Because I couldn't take a wheel with me to SSK this weekend, I figured I would use the opportunity to work on my spindles. I did make some decent progress on my alpaca/silk, which has been in progress for more than a year now. The first cop has been wound off and the second is well under way.

I'll get to the full SSK recap later this week, once I've had time to fully process it, but I did come home to some fiber in the mail!

This was a prize from a knitalong in the 90% Knitting group on Ravelry, and it's a total of 4 oz. of 80% merino/20% angora from New Hue Handspun. I've never spun angora before, so this should be a fun experience!

Thursday, July 20, 2017

Posting In Absentia

Thanks to the magic of the Internets, this post should automatically publish while I'm away at SSK in Nashville. I'll be taking two classes -- a knitting class with Lee Meredith and a spinning class with Jillian Moreno -- and spending my non-class time knitting, spindle spinning, and getting to know my fellow attendees.

I'll have a full recap when I'm back, but in the meantime I'll leave you with a picture of a little more Tour de Fleece spinning.

I finally started the second bobbin of my Southern Cross Fibre Charollais last night. I only made a small dent in the bundle of fiber, but I figure it's better than nothing.

Catch you on the flip side!

Tuesday, July 18, 2017

Planning, Prepping, and Tying Up Loose Ends

It is SSK eve, and I'm in a bit of a tizzy trying to get everything done and packed without forgetting something important. I've got a list of things that need to come with me and a reminder on my phone to check in for my flight, but there's always that feeling that something critical will be overlooked. Next to the actual travel (I hate flying), this is my least favorite part of vacations. But I'm really looking forward to the event itself, and I know that if I do forget something I need, it should be easy enough to get a replacement in Nashville.

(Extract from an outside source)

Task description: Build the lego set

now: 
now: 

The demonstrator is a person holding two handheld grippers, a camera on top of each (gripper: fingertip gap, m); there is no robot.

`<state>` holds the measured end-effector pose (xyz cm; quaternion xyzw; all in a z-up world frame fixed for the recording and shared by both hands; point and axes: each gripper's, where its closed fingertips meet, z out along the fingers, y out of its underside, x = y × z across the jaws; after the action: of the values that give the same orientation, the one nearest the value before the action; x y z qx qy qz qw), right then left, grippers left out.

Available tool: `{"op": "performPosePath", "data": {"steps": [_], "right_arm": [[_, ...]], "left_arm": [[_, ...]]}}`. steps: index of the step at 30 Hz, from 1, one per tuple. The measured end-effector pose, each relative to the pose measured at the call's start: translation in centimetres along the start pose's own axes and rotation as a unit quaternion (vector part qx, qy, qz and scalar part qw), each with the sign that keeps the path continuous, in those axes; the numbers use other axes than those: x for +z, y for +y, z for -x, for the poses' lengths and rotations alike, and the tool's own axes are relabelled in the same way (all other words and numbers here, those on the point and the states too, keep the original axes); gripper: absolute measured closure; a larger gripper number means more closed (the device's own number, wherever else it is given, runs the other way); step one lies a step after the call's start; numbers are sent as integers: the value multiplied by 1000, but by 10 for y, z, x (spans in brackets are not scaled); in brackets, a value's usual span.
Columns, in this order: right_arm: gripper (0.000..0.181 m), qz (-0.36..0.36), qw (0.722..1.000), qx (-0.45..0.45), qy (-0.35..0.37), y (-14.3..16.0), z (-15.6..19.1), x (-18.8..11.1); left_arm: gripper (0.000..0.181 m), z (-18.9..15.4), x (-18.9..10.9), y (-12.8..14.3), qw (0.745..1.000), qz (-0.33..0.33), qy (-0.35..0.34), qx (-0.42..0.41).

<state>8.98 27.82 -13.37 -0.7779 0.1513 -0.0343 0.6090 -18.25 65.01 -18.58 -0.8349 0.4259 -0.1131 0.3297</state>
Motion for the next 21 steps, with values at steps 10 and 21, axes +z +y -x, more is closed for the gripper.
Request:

One of the important things I couldn't forget is the set of stitch markers I've been making to take for the swap. Rainbow actually had been helping me with them quite a bit, but the part where I put them together was something only I could do. Fortunately the Mister was on bedtime duty last night, so I spent about 45 minutes after dinner assembling the pieces and securing everything with a drop of superglue. By this morning, all the stitch markers were dry and ready to go. I'm quite pleased with them, and I'm not at all ashamed that we kept some back for our own use.

Another important item on the to-do list was to wind yarn for a project I'm taking and swatch for said project. I really hoped to do both before leaving, and I did manage to get both done last night. The sweater I'll be knitting is the Driftwood Tee by Mercedes Tarasovich from Interweave Knits summer 2014, and I'll be knitting it up in some Blue Moon Fiber Arts Woobu that I bought when my former LYS was going out of business. The colorway is called Bleck and is very difficult to capture accurately with a camera -- it's a purple-y gray.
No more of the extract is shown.